Right; you'd pass back the results of the attempted ptrace() (and it
looks to me like EPERM is the right thing to test for) through the
child's exit status.  That's why I said you'd use wait() or waitpid()
to determine it.

> > I searched gdb@sources.redhat.com w/ both of these search phrases and
> > only came up with the message to which I'm responding.  Can you provide
> > some URLs for the archived messages?
> 
> http://sources.redhat.com/ml/bug-glibc/2000-04/msg00018.html

Thanks.  I think I can explain what is happening now...

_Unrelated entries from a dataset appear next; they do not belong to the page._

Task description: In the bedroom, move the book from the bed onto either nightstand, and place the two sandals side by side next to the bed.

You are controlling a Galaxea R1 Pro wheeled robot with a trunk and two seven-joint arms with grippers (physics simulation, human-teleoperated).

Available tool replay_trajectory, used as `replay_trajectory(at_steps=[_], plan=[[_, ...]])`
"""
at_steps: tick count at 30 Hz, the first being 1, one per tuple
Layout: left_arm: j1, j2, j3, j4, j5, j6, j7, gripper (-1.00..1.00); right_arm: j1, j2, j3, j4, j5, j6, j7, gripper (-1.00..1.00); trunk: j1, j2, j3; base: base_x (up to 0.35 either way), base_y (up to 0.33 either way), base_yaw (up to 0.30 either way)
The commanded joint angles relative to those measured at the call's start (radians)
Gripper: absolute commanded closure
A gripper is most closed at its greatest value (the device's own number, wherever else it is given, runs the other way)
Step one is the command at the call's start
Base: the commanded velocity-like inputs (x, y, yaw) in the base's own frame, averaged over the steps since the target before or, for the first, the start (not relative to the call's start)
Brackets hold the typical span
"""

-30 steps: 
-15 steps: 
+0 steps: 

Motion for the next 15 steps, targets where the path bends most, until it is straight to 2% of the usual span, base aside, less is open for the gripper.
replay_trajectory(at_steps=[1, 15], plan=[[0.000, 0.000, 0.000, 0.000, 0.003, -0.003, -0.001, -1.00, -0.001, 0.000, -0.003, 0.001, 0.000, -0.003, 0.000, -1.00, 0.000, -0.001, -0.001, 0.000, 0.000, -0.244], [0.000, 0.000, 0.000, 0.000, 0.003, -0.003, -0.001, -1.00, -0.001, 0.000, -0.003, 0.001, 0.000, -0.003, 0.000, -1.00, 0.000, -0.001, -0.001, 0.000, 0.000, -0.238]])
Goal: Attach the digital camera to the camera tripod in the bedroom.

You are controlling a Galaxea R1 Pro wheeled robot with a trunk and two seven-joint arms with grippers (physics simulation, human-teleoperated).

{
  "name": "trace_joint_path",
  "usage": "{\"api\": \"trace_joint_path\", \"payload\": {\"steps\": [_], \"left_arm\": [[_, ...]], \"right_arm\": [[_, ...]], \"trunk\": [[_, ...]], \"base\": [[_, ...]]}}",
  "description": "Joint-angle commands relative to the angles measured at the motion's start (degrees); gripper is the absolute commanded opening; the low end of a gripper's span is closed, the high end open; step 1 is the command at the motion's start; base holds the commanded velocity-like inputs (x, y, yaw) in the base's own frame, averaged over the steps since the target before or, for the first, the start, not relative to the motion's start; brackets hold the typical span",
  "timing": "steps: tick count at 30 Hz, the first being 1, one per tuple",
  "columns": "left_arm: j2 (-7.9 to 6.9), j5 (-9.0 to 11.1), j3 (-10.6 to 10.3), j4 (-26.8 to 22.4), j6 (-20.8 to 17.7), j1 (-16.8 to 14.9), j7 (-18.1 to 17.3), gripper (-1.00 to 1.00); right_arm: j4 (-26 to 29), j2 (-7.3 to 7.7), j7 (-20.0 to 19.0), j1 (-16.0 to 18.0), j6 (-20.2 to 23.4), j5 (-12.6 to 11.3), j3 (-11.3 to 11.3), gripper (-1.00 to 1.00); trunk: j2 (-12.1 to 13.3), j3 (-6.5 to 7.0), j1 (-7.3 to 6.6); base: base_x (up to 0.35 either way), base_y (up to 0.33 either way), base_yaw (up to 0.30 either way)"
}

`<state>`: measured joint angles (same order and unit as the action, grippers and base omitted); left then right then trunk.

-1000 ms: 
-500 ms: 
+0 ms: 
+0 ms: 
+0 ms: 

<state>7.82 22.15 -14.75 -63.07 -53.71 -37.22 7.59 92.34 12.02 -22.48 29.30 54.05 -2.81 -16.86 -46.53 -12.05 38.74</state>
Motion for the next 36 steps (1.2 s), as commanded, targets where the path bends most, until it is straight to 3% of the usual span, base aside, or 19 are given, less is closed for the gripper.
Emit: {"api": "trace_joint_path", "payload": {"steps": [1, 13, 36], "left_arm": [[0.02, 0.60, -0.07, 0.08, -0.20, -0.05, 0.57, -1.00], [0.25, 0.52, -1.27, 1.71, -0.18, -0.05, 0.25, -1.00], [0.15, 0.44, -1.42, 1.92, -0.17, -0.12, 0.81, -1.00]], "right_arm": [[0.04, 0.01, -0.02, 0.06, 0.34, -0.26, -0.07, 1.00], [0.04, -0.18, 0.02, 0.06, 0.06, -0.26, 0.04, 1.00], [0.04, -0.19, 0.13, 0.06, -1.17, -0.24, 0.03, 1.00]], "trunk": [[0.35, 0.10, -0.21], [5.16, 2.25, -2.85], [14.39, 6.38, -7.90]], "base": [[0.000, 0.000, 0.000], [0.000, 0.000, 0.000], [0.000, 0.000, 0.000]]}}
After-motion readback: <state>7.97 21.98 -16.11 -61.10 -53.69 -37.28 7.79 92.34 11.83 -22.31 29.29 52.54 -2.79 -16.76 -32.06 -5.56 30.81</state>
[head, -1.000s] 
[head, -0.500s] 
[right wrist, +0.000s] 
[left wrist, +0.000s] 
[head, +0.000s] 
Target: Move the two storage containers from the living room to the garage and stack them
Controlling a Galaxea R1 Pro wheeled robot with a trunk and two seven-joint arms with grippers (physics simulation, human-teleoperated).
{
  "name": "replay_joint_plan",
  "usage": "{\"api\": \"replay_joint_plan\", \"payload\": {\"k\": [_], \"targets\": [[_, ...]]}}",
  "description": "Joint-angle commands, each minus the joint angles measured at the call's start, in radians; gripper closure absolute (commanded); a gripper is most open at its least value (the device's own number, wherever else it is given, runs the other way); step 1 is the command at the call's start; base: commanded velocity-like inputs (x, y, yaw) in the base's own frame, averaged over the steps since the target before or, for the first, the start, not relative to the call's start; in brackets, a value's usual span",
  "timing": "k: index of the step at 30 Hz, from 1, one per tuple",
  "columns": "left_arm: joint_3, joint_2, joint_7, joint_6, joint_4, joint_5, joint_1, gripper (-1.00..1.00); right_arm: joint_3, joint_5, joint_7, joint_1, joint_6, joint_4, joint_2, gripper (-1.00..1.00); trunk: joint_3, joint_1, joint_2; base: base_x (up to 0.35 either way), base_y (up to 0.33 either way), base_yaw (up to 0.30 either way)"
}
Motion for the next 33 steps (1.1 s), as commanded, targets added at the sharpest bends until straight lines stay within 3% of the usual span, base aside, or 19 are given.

GDB is placing a breakpoint in the dummy function, _dl_debug_state(),
which is the function that the shared library machinery calls to
communicate the fact that that the set of shared libraries has changed
(i.e, the application has either loaded or unloaded one of them). 
When a child is forked, this breakpoint still exists in the child
process with no one to catch it.  Ideally, gdb would remove all
breakpoints prior to forking the child and then reinstall these
breakpoints in the parent again after the child has started.  Some
operating systems (such as those which use /proc for the debug
interface to the OS) give the debugger facilities to do this, but to
the best of my knowledge, the ptrace() interface provided by Linux
does not provide a mechanism by which this may be accomplished. [1]
(Basically, GDB needs a way to stop the parent's execution in the
return path from fork().  It would also be nice if gdb allowed the
user to choose to follow the child or follow the parent, but that's
another problem...)

Anyway, for your problem, there are at least two other approaches
that you may wish to explore:

    1) Set up a signal handler in the child for SIGTRAP.  Have the
       signal handler replace the trap instruction with a nop prior
       to returning.

    2) In the parent, call dlopen() to explicitly load the shared
       libraries needed by gethostbyname().  That way, when
       gethostbyname() is called, there won't be any unloaded
       functions.

    3) See footnote...

[1] Actually, maybe there is.  It may be possible to place a
breakpoint libc's fork() entry point.  When this breakpoint is hit,
we call ptrace(PTRACE_SYSCALL,...) twice.  From my reading of the
documentation, the first PTRACE_SYSCALL call will stop at the fork
syscall's entry point, the second will stop when the syscall is about
to return.  We could remove all breakpoints on the first stop (fork
entry) and restore them on the second stop (fork exit).

Kevin